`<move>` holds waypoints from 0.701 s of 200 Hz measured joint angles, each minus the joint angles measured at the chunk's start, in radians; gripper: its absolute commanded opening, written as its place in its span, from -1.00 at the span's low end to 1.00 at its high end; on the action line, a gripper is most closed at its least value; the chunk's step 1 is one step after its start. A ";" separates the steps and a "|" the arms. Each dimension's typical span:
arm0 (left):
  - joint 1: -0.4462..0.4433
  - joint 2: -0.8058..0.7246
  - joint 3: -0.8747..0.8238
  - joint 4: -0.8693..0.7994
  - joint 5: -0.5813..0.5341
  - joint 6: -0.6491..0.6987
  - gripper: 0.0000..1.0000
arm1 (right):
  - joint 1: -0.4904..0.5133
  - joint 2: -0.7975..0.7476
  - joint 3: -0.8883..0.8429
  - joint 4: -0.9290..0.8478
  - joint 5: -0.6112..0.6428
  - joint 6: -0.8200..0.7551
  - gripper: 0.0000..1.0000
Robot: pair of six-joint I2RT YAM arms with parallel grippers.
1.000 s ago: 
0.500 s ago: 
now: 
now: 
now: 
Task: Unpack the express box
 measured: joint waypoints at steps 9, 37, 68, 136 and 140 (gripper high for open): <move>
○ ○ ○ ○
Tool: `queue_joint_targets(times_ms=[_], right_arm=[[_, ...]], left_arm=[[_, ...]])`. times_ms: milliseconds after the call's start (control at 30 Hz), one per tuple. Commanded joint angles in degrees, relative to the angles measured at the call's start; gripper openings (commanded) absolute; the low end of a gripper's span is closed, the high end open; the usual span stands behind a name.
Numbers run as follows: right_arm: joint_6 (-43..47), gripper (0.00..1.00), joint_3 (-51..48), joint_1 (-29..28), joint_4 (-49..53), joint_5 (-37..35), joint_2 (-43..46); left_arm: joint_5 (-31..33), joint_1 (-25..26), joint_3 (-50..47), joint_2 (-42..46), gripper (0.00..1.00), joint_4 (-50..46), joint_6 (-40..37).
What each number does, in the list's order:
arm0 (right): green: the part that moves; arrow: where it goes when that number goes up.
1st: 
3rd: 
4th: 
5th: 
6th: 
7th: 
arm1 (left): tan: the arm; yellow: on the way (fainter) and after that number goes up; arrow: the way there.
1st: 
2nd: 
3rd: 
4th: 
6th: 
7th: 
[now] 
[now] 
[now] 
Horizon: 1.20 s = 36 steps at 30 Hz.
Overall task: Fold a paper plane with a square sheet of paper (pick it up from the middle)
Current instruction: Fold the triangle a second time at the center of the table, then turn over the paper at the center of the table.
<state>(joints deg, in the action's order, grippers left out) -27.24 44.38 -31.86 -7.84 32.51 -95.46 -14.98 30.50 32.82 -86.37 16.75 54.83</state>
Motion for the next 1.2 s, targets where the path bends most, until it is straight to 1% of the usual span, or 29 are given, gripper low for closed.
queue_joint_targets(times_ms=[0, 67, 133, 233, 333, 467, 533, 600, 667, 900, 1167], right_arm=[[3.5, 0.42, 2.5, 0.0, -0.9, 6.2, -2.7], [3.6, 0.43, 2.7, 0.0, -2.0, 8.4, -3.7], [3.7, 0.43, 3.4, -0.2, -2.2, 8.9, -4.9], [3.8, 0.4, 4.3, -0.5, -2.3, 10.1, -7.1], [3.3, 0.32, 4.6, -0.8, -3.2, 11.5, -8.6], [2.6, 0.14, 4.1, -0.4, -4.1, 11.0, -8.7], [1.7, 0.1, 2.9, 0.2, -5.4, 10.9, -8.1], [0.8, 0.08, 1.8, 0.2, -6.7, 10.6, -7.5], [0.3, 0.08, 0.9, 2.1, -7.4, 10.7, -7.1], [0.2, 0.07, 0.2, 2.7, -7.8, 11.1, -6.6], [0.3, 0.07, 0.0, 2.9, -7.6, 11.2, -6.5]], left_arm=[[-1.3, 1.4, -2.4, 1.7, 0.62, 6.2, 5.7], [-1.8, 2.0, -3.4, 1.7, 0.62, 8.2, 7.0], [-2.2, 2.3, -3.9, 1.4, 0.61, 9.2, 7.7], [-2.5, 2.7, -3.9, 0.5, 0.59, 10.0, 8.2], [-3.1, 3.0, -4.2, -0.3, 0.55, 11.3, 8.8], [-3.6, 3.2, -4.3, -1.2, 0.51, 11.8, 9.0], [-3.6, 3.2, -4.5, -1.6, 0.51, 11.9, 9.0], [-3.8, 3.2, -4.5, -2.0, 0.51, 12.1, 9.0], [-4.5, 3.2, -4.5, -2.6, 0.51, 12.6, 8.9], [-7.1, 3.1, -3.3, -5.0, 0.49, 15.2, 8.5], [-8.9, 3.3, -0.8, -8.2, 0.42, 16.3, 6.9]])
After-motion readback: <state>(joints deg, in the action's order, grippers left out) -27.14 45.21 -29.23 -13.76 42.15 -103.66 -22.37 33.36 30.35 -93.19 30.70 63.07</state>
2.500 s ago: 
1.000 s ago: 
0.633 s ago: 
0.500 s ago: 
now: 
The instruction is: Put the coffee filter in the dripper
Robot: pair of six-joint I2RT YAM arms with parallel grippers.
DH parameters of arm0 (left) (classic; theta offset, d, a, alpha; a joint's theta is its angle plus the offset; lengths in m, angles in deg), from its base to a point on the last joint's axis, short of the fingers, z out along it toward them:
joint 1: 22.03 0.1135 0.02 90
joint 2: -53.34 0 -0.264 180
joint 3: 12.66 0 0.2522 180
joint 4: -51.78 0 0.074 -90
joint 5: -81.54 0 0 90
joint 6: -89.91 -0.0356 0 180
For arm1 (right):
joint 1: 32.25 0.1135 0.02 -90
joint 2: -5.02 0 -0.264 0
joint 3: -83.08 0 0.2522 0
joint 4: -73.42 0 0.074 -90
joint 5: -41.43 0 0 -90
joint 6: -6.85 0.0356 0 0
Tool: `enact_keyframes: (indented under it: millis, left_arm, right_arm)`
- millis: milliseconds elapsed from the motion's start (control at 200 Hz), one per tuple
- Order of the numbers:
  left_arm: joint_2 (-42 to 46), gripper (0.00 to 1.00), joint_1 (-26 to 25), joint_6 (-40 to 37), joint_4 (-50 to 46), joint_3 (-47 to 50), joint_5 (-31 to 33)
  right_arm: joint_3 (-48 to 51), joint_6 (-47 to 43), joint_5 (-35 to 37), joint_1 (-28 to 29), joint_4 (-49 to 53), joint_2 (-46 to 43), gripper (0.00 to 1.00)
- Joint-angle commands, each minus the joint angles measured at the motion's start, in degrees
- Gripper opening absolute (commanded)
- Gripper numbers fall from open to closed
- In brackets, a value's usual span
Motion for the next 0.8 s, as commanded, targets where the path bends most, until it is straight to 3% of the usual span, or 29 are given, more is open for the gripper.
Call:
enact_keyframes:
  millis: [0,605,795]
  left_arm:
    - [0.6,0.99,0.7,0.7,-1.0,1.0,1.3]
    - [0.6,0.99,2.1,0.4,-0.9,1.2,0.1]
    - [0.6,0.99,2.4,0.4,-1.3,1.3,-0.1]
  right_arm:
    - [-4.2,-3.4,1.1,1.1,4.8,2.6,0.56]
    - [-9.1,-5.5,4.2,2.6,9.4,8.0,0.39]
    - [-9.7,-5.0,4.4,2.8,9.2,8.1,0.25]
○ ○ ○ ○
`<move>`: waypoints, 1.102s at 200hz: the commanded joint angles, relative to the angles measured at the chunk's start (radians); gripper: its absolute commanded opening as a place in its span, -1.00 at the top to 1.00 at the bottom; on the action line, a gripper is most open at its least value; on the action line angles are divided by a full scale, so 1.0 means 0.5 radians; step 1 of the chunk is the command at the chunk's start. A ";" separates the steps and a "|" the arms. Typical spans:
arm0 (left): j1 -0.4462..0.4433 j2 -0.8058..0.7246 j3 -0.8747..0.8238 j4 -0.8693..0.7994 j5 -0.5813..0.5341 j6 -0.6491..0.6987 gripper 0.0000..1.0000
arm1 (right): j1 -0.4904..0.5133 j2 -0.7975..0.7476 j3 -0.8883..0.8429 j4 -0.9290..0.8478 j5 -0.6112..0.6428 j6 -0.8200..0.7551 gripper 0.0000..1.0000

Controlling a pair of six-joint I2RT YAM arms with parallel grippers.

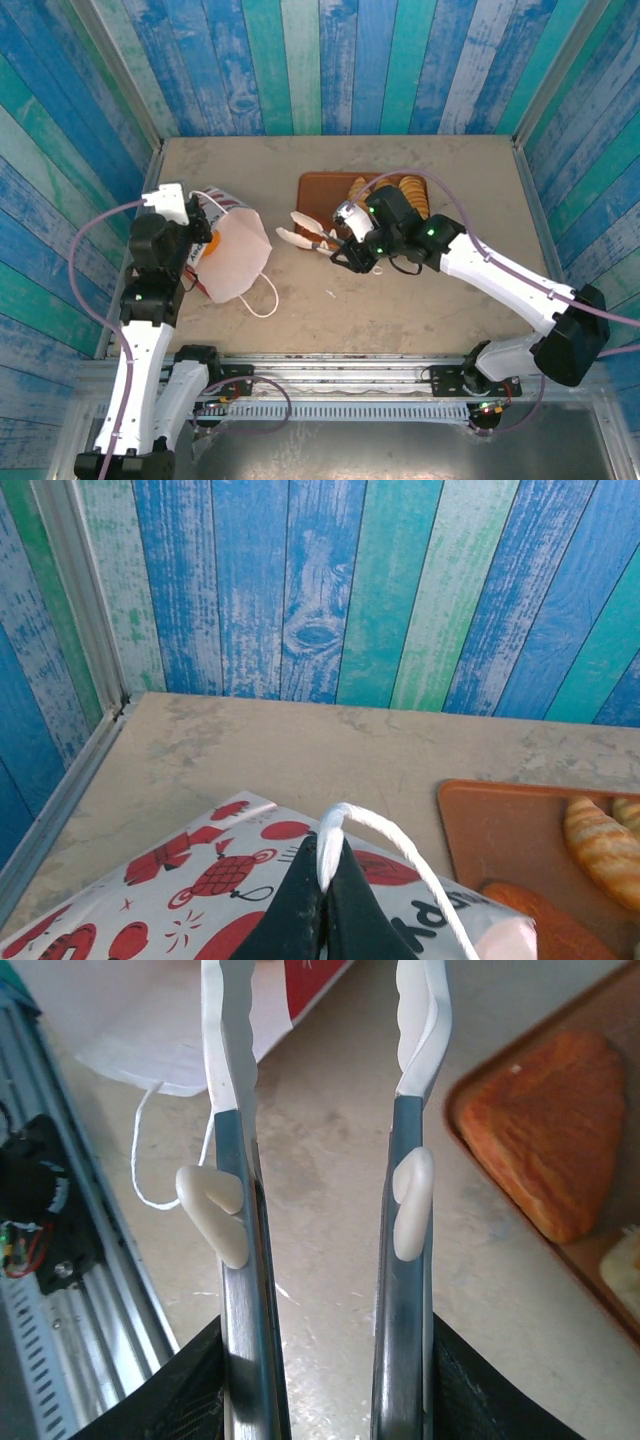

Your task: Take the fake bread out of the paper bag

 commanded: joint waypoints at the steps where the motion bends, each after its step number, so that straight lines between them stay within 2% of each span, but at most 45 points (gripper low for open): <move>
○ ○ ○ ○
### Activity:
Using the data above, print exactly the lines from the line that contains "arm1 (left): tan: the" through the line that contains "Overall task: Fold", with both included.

### Finished exercise:
arm1 (left): tan: the arm; yellow: on the way (fainter) and after that number goes up; arrow: the way there.
1st: 
2nd: 
3rd: 
4th: 
6th: 
7th: 
[now] 
[now] 
[now] 
Horizon: 1.20 s = 36 steps at 30 Hz.
Overall task: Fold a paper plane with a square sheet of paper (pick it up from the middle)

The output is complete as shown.